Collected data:
□ □ □

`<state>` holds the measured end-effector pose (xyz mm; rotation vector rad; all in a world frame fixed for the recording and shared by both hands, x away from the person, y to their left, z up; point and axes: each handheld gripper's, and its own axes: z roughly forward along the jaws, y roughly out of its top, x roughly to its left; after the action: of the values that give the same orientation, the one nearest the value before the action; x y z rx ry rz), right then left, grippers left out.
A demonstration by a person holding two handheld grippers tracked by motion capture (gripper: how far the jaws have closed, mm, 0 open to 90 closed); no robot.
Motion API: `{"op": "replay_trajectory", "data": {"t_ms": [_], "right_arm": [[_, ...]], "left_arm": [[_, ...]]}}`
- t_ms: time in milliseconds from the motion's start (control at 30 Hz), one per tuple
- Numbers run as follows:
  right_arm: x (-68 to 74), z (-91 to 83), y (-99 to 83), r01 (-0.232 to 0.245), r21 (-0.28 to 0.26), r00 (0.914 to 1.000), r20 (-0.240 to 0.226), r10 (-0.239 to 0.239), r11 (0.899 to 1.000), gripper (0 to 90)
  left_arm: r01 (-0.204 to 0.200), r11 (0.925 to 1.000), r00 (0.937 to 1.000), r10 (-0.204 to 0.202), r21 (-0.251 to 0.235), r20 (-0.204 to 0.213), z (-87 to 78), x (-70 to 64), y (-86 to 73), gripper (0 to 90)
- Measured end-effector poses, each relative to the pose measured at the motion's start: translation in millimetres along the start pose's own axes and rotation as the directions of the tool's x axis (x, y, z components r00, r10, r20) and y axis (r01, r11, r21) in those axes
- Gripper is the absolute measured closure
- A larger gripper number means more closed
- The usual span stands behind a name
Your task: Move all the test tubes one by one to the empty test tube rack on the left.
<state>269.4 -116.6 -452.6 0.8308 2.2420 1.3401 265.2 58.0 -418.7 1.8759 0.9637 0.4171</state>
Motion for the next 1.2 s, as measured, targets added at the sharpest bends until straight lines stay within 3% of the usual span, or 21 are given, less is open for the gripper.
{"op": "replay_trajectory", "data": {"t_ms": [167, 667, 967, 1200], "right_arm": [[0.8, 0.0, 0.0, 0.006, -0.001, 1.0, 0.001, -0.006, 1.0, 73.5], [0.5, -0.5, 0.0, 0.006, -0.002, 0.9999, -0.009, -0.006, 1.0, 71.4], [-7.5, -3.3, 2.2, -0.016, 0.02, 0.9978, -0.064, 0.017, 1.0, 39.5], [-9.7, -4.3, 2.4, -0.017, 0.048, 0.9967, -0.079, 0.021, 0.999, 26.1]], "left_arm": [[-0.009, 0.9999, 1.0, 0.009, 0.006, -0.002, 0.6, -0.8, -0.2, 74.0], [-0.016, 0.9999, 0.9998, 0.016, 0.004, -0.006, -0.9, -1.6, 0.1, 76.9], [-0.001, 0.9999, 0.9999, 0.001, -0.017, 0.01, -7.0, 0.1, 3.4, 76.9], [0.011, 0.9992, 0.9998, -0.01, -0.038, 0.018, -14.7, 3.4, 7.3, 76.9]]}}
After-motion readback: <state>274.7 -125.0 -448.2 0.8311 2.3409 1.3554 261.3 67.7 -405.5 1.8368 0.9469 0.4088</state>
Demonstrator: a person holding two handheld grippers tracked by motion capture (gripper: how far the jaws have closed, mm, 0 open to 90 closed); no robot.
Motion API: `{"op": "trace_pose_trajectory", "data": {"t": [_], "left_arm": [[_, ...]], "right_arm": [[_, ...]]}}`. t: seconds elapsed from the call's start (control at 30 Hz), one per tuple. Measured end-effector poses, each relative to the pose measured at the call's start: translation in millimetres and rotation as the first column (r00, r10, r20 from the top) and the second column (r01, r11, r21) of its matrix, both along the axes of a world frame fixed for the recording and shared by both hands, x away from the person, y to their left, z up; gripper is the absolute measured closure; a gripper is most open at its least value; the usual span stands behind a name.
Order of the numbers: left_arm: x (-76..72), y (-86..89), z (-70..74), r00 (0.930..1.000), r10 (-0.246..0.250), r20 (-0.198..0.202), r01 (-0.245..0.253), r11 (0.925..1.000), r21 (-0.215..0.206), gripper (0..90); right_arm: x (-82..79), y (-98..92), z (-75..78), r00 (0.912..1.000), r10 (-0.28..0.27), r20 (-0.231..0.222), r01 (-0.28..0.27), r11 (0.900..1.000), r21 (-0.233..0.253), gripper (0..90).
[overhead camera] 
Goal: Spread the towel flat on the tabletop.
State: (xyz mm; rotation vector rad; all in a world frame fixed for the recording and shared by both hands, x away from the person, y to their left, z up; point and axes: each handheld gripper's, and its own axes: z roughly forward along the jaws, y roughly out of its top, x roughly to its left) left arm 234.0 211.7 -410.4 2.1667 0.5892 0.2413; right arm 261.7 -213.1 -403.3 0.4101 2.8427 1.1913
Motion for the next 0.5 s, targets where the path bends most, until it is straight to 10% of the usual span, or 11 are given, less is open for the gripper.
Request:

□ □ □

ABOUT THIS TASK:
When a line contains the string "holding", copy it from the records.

TASK SOLUTION:
A demonstration by a person holding two handheld grippers tracked by motion capture (gripper: how far the jaws have closed, mm, 0 open to 90 closed); no robot.
Demonstrator: a person holding two handheld grippers tracked by motion capture (gripper: how far the jaws have closed, mm, 0 open to 90 closed); no robot.

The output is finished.